We have to go off-road of the Information Super Highway to get much information on Texas Tech’s second HFBC, Roswell Grady Higginbotham. Despite his only coaching the Matadors for one season (1929), and despite is putting up a dismal 1-7-2 record, Coach Higginbotham was indeed a fine athlete in his own right and our youngest Head Football Coach at age 31.
Born in Howe, Texas August 15, 1898, “Little Hig” first gained prominence as an outstanding football player for Sherman High School. He parlayed his high school career into an invite to Texas A&M in 1917. In his junior year he pitched a no-hitter against the Evil Empire, thus solidifying his place in my heart. Higginbotham also was named All-Southwest Conference in football in 1919 and 1920 as a back.

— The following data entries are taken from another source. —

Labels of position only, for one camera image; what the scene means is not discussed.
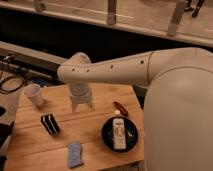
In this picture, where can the blue sponge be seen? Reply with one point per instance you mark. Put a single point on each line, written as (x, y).
(74, 154)

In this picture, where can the red brown handled tool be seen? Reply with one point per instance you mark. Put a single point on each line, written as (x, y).
(121, 108)

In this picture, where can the black white striped eraser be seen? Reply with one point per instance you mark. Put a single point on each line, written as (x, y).
(50, 124)

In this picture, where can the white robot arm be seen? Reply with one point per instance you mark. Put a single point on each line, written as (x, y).
(178, 107)

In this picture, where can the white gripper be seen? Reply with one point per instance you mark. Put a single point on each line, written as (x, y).
(80, 93)

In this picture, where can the white bottle in bowl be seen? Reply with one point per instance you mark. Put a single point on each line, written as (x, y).
(119, 134)

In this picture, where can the wooden table board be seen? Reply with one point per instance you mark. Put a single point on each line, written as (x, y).
(32, 148)

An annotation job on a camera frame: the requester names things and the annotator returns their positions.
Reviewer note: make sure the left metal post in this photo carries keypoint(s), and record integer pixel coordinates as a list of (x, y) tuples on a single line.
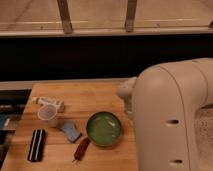
[(65, 16)]

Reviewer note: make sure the blue sponge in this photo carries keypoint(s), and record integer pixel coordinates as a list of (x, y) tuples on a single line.
[(71, 132)]

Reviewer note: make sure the green ceramic bowl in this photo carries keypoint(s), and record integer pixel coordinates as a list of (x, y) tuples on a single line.
[(104, 129)]

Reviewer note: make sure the metal post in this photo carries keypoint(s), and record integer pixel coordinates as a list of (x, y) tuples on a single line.
[(130, 15), (65, 16)]

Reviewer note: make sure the white tube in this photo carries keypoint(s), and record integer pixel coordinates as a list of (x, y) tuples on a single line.
[(49, 101)]

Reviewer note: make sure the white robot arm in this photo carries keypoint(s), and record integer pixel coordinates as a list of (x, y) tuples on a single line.
[(162, 103)]

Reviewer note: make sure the black white striped box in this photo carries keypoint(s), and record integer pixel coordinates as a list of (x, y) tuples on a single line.
[(37, 145)]

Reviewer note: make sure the right metal post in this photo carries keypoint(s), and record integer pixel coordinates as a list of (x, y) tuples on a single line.
[(130, 15)]

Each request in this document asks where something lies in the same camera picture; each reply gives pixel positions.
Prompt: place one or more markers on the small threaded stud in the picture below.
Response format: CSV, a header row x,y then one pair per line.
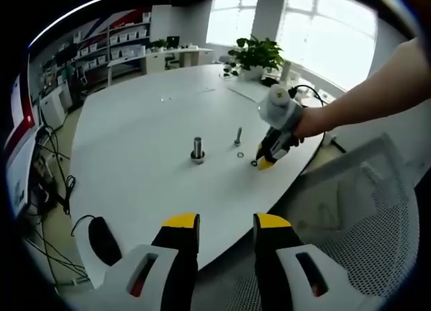
x,y
238,136

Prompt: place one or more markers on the large threaded stud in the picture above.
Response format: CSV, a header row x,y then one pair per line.
x,y
197,145

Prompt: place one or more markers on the black computer mouse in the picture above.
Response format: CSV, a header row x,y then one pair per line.
x,y
102,238

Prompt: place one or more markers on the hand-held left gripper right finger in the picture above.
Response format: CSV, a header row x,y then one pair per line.
x,y
286,267

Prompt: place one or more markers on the white stand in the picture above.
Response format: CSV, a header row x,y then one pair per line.
x,y
286,72

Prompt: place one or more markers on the person's right hand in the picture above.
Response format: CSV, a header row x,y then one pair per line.
x,y
313,124

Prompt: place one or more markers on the white paper sheet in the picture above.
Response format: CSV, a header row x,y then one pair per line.
x,y
244,90

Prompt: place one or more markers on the green plant on long desk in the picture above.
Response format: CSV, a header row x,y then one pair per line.
x,y
158,45

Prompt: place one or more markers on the large curved monitor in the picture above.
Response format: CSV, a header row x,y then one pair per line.
x,y
23,112

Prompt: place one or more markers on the large potted green plant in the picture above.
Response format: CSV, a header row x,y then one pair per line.
x,y
252,73

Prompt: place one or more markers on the shelf of white storage bins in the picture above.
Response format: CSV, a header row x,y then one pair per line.
x,y
128,38

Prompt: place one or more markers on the black round device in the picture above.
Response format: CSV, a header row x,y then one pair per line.
x,y
269,82

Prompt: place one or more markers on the long white desk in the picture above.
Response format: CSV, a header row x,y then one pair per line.
x,y
134,60

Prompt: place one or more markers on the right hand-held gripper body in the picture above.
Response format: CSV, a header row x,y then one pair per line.
x,y
279,110

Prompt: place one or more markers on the small black monitor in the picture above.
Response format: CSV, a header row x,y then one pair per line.
x,y
172,41

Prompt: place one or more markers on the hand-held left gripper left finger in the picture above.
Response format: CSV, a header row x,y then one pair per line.
x,y
161,257

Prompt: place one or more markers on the grey mesh office chair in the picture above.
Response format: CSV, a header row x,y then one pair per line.
x,y
370,223

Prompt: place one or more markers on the small metal washer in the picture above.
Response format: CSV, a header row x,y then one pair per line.
x,y
237,154

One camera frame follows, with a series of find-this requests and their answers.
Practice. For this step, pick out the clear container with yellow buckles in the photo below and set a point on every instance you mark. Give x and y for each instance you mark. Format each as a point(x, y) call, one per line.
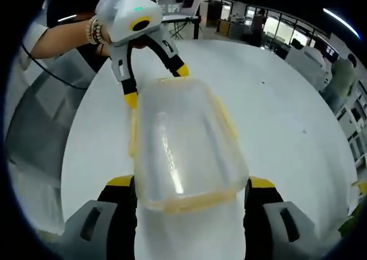
point(186, 145)

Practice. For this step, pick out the white shirt sleeve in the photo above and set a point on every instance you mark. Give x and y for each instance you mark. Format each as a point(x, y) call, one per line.
point(31, 39)

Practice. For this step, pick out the black laptop stand table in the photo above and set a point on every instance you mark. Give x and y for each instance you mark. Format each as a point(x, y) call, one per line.
point(183, 21)

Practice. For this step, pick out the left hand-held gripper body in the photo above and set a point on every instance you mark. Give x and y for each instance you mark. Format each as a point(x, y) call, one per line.
point(126, 16)

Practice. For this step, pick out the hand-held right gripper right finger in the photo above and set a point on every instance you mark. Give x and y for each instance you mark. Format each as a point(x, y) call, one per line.
point(286, 228)

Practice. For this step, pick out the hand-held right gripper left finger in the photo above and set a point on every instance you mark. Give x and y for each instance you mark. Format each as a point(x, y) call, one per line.
point(86, 228)

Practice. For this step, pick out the white office chair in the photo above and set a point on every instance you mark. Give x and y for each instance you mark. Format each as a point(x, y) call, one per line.
point(306, 65)

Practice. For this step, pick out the storage shelves with boxes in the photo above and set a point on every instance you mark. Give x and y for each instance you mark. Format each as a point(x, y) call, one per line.
point(354, 125)

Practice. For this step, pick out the ceiling light strip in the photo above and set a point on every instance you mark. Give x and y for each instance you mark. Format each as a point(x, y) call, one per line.
point(341, 22)

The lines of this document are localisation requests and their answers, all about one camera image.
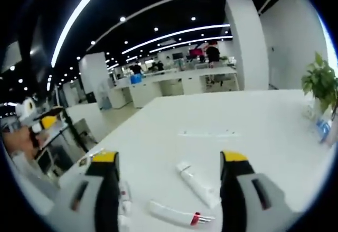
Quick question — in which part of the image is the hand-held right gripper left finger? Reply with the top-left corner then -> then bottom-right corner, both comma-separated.
51,151 -> 121,232

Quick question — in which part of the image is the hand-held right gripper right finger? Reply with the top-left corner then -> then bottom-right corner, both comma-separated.
219,150 -> 304,232

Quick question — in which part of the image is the white red-label skincare bottle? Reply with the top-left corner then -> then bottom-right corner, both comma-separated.
118,180 -> 133,217

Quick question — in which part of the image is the small dark-lid skincare jar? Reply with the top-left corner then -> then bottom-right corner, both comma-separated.
78,156 -> 93,168

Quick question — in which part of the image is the white red-banded skincare tube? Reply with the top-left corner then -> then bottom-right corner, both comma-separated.
147,199 -> 216,227

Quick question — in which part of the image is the person's left hand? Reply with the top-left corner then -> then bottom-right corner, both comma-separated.
1,126 -> 36,160

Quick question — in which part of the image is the white low partition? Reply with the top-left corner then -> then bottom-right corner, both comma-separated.
64,101 -> 107,144

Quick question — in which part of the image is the white blue-label box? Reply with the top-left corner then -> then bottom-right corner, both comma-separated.
315,110 -> 336,145

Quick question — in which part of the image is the row of white desks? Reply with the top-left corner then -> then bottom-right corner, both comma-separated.
109,66 -> 240,109

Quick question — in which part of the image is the green potted plant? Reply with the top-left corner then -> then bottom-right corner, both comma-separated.
301,51 -> 338,123

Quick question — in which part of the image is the metal frame side desk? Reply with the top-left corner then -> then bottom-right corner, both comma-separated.
33,117 -> 99,176

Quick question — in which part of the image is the table cable slot cover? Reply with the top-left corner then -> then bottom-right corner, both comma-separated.
177,128 -> 240,138

“Little Hig” was signed by the St. Louis Cardinals baseball team in 1921 and played with the late, great Roger Hornsby. He did not stay in the bigs long, however and was relegated to the Texas/Oklahoma league. He continued to post good numbers however and even lead the league in stolen bases with 53 one season.

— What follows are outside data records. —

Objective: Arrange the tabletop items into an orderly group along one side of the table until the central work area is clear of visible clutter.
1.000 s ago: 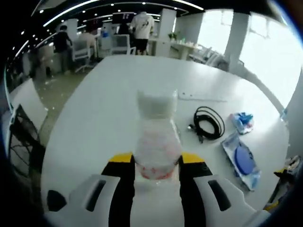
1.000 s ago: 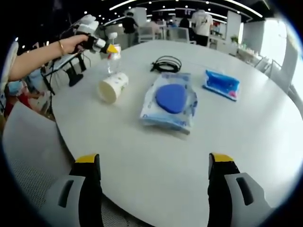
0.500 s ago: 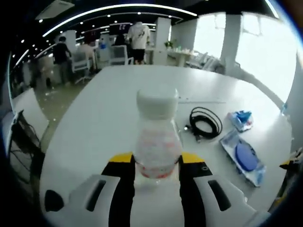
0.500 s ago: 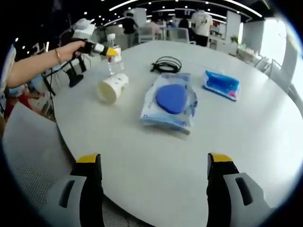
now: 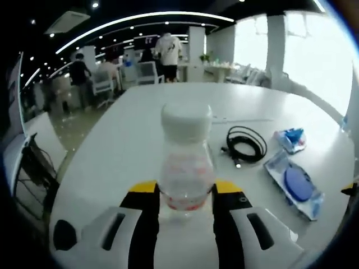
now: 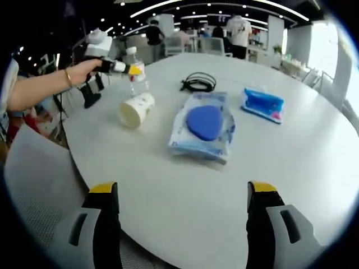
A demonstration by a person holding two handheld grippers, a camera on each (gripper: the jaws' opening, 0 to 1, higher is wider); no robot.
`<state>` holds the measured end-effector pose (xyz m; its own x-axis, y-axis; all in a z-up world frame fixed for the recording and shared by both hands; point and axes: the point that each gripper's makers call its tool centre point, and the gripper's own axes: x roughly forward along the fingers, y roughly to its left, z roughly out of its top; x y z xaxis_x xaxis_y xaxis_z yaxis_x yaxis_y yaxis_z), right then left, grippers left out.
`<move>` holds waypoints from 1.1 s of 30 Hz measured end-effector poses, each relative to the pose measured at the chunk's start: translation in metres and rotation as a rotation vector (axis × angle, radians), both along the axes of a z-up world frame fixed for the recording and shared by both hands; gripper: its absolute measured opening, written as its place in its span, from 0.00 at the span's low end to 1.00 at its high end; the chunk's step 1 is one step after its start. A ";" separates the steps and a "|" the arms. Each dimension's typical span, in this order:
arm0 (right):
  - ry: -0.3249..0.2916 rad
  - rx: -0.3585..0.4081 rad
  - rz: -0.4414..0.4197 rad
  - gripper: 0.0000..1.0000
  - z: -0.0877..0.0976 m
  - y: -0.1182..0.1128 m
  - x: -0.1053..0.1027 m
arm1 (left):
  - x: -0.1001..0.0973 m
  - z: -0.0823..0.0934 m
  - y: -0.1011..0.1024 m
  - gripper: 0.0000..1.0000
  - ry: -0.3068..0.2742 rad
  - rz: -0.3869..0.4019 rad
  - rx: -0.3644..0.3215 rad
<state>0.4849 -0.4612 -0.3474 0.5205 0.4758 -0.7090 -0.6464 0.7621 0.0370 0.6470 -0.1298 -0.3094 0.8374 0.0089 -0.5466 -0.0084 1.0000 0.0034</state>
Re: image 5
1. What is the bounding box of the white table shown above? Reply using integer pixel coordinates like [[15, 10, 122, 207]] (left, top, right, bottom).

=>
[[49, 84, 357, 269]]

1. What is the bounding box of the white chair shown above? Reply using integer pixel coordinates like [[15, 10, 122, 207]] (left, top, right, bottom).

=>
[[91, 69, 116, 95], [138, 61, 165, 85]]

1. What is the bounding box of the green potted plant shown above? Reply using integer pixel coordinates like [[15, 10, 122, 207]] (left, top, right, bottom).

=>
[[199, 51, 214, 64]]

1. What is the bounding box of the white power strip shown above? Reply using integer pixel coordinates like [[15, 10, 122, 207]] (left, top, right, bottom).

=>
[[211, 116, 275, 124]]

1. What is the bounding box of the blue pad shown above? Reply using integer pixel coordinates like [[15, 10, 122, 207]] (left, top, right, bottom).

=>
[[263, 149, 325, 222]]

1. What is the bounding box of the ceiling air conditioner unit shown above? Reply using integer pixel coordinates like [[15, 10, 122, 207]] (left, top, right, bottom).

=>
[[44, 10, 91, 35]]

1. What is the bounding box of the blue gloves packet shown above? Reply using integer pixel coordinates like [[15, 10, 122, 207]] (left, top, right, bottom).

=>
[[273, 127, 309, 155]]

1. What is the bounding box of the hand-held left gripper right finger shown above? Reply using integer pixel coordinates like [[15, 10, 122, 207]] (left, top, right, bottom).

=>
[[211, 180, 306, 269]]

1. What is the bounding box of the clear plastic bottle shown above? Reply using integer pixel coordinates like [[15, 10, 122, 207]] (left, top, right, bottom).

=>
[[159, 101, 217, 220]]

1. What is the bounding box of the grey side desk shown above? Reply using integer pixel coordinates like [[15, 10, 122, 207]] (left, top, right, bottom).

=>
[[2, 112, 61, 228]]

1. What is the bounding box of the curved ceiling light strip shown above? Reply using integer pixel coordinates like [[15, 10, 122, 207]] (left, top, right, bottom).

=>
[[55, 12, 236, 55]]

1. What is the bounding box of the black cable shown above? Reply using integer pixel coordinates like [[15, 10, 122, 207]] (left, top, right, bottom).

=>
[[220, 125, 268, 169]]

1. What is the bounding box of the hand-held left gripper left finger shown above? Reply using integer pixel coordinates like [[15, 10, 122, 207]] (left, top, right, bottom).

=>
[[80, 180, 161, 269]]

Higginbotham began his coaching career in 1925 as Tech’s first basketball coach and over two seasons ended with a record of 14-18-0.
He was an assistant football coach under Ewing Freeland. With some success in his initial coaching efforts he was named HFBC at Texas Tech in 1929. The jump proved too much for him however as he was only able to win one game for the Matadors, thrashing Wayland Baptist by a score of 19-0. Of particular note, “Little Hig” was the only Texas Tech coach to have played Baylor and never won, getting pounded 34-0 in his only try. Higginbotham quickly returned to Aggieland to coach baseball and was able to win two Southwest Conference Championships.
During World War II, Grady Higginbotham served his country in the US Navy. Lieutenant (JG) Higginbotham died in Quonset Point, Rhode Island in 1943 as a result of abdominal surgery complications.